Interestingly, pivot patterns have been observed in early syntax of English speaking children (Braine, 1963). Few words always acted like pivots, appearing either at the end or at the beginning of the utterances. These included words like some, more, all, etc. These were called as pivots. Other words would occur anywhere in the utterance. Words like mommy, daddy, etc. constitute the other category. Such a pattern alludes to the fact that child speech is not random or devoid of patterns.

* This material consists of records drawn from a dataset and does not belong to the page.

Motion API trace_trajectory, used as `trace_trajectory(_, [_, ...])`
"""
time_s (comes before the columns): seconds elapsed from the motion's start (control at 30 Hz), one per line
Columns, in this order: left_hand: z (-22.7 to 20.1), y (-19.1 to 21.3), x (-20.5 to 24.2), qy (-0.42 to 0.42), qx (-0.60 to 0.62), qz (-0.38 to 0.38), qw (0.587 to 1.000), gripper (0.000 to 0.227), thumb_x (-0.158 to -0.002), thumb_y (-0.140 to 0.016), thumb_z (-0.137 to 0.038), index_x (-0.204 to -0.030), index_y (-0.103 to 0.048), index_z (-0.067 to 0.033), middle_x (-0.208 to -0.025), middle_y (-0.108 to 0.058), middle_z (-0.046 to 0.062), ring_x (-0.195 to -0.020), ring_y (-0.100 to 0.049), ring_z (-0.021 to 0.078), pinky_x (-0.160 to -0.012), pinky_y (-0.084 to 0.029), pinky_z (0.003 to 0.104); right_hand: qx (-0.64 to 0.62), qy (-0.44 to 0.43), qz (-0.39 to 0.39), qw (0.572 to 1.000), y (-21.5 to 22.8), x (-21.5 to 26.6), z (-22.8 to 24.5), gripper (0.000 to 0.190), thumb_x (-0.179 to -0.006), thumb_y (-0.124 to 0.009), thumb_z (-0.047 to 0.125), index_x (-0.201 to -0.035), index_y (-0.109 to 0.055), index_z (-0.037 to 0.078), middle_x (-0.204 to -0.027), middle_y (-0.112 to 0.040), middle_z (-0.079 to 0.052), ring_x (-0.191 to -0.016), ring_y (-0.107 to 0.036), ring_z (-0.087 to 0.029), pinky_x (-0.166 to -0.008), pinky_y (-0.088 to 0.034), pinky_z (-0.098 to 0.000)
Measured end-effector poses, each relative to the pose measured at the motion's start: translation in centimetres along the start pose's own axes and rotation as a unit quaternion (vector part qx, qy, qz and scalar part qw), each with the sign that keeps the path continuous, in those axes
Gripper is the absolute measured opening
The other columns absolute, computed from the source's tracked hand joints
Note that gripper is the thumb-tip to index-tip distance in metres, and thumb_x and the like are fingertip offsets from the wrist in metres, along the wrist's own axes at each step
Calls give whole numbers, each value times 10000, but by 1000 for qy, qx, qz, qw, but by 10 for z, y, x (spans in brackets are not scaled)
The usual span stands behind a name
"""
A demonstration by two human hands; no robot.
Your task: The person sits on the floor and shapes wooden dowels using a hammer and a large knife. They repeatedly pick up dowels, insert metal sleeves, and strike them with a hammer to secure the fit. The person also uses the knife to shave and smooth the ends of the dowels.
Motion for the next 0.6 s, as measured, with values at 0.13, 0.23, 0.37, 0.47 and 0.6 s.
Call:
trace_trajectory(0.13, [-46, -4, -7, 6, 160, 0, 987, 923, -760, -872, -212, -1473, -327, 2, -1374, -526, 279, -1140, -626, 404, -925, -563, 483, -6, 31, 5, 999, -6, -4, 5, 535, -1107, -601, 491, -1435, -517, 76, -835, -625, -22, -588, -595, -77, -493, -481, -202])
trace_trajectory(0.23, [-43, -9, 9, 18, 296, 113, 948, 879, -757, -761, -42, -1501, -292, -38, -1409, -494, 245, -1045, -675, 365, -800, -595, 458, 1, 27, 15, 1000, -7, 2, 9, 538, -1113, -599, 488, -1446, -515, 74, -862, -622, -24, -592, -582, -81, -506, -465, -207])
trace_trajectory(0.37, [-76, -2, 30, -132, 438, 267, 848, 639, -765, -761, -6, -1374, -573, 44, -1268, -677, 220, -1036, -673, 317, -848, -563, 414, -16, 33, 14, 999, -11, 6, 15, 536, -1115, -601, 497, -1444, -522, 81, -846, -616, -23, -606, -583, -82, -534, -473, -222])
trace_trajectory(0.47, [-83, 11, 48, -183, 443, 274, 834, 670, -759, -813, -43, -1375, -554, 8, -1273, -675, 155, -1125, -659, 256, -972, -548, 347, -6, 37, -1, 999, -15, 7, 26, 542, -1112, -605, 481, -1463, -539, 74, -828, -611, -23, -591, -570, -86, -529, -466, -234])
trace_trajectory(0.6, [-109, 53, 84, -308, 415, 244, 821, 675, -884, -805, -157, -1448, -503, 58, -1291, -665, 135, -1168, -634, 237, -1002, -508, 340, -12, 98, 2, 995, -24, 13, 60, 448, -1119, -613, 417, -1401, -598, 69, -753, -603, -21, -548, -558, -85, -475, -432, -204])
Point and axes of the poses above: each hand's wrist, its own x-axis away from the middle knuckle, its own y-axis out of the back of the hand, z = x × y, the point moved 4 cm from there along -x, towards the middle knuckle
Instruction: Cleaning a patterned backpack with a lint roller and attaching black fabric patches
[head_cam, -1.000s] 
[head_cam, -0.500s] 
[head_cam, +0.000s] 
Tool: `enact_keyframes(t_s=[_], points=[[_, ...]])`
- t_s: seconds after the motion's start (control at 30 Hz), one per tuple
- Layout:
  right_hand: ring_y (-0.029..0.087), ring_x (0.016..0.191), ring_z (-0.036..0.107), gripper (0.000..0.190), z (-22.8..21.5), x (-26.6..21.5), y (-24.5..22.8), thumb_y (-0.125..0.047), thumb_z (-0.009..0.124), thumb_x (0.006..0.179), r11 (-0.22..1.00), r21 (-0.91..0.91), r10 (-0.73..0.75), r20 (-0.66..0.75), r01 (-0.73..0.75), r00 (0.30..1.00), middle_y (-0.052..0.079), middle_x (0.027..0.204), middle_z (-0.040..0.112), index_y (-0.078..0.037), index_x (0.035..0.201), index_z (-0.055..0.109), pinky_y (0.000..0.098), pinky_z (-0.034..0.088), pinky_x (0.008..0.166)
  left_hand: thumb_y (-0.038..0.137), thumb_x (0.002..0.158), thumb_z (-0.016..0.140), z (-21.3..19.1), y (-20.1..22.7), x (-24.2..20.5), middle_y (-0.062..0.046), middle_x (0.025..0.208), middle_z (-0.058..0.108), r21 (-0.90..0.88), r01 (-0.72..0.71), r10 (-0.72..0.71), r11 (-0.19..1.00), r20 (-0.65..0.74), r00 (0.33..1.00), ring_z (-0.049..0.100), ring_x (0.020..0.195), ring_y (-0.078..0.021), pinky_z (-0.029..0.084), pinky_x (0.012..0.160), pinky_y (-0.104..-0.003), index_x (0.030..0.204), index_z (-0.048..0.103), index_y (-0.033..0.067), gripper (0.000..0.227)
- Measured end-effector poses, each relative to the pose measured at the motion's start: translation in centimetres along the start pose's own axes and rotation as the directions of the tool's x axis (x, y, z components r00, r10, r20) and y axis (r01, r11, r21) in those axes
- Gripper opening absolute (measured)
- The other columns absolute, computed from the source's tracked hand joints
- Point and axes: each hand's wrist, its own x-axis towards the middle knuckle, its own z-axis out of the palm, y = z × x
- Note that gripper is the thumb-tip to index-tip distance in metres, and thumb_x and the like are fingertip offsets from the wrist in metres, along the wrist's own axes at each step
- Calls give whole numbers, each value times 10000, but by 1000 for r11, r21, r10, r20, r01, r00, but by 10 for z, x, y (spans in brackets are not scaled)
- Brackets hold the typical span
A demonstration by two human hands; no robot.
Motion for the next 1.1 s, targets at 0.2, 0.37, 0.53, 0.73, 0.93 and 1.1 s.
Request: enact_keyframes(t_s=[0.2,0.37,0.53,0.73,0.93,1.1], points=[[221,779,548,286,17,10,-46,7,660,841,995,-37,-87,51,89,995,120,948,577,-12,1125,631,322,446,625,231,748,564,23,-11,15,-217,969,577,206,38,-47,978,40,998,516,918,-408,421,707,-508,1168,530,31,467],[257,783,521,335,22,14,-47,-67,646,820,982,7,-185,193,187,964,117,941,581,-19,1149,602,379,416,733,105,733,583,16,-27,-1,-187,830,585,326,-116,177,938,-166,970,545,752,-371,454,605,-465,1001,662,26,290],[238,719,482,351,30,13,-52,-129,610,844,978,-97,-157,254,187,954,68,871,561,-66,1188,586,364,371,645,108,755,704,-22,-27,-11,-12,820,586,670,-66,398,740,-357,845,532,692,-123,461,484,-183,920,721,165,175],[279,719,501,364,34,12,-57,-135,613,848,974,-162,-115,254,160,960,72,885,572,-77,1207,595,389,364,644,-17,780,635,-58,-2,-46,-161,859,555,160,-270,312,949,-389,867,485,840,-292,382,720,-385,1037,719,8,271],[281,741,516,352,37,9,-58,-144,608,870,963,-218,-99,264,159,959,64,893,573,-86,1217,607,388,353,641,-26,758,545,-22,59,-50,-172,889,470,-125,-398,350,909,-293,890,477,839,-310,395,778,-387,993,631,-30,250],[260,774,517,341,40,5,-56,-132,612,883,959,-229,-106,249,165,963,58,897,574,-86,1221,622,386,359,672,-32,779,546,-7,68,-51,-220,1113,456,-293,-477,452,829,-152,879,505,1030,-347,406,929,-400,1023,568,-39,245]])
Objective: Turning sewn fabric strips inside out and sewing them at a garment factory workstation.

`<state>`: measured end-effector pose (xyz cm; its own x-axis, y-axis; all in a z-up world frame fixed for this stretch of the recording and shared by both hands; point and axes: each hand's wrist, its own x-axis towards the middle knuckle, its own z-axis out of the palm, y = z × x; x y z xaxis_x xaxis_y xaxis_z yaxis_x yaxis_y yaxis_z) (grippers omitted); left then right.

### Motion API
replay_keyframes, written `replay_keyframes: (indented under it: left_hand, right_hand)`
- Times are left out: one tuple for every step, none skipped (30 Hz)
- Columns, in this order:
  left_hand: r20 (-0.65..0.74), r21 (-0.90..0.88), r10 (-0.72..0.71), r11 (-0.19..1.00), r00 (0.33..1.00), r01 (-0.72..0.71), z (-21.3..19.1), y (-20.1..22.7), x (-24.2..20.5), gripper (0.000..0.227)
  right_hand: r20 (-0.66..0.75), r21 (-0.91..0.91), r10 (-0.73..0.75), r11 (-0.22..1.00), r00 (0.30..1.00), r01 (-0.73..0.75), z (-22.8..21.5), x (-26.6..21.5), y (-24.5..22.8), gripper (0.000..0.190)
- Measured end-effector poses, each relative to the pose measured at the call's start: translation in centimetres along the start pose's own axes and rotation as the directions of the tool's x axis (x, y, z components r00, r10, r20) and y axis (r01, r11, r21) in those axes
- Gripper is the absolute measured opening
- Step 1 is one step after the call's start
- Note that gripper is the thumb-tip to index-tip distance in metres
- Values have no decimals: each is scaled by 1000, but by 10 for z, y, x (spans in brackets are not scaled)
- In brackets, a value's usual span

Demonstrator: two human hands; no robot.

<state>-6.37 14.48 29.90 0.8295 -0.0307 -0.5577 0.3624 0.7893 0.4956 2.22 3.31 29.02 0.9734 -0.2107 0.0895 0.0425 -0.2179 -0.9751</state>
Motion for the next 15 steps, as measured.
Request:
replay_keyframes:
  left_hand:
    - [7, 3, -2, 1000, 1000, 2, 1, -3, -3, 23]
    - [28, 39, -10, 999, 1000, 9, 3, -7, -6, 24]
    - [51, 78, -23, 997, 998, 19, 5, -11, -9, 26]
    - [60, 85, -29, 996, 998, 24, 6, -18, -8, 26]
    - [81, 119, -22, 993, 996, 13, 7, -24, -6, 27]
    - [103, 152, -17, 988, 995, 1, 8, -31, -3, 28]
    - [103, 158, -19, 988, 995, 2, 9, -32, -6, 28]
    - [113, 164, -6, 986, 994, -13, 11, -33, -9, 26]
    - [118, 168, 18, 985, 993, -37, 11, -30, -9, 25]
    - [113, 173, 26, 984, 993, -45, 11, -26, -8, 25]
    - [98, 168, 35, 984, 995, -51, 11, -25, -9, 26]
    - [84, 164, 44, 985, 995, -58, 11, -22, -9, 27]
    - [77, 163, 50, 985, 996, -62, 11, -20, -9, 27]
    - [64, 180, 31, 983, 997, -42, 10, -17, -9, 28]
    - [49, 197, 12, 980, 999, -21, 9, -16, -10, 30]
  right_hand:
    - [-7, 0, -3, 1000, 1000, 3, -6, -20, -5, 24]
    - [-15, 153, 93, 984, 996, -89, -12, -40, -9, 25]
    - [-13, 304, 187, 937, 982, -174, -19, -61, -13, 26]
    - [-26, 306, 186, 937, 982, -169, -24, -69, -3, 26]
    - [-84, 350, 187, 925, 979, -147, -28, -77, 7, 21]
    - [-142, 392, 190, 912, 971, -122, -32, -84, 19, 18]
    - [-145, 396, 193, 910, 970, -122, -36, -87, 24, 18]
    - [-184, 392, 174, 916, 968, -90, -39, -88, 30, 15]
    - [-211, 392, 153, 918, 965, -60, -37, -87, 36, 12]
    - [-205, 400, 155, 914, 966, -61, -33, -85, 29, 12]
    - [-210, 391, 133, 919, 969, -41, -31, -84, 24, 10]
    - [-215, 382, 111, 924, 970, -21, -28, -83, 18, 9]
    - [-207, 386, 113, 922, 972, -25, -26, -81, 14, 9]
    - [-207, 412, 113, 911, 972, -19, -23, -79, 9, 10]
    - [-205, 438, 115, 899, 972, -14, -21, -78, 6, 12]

In fact, it is a strongly held view that child speech confirms to syntactic patterns of the target language very early in the development of syntax. Hence, whether the language is configurational or non-configurational type, left branched or right branched, etc. should be evident even at a two-word stage. In experiments on English speaking children aged 3-4 years, positive evidence for this was reported for English, which is a left-branching, configurational language (Bavin and Shoppin, 1985).
Child speech is not exactly like adult speech. Subject-less constructions are frequently observed in speech of children speaking languages where pro-drop is not allowed. Children do not hear subject-less sentences from adults speaking the same language, and a question arises why do they say what they never hear. A refuge to the innately set principles and parameters theory becomes important here, as the experience-driven accounts do not explain why even without any positive evidence in the environment the child is lead to utter subject-less constructions.
In this regard, however, some empiricists have claimed that the child’s grammar is incorrect to begin with, but it soon gets attuned to phrase structure patterns of their language by requisite experience (Tager Flusberg et al, 1982, Lust and Chien, 1984, Clahsen and Muysken, 1986). As we see, both the principles and parameters approach and experience-driven accounts explain the case of occurrence of subject-less sentences in early syntax of languages without pro-drop, albeit in different ways.
If we go with the principles and parameters approach, then we will have to ask when exactly does the sensitivity to parameter switches for syntactic structures begin and whether this sensitivity is different for different structures. It is also important to ask if there is an order to of tuning of these parameter switches and if this order is universal. To test, the experience-driven accounts for this phenomenon, we will have to look at child language data for other such structures. If child syntax is incorrect to begin with, then she should fail or perform poorly in truth value judgment tasks in their language at that given stage.
It is important to know that assuming one extreme position or one camp is futile here. The debate should be on how much is innate and how much is taken from the input, but not whether one exists or the other. While taking the empiricist’s position, one has to acknowledge that there is definitely some innate capacity in a human child to acquire language. And while studying innate constraints, the role of input cannot be overlooked.